*TASK DETAILS*. Copy each line of the data below exactly, leaving out pictures.

*RECORDED INFORMATION*.

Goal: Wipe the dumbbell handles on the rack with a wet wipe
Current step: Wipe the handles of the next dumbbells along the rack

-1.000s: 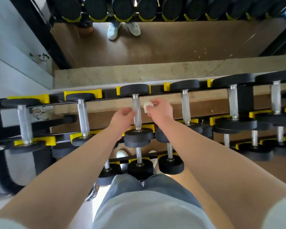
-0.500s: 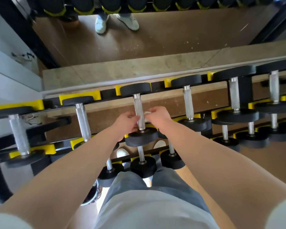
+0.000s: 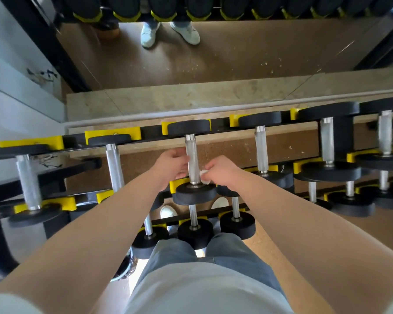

*YOUR SOLUTION*.
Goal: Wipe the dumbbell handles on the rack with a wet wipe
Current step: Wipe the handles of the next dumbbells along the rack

-1.000s: 
-0.500s: 
+0.000s: 

Nothing more remains to be done for this exercise.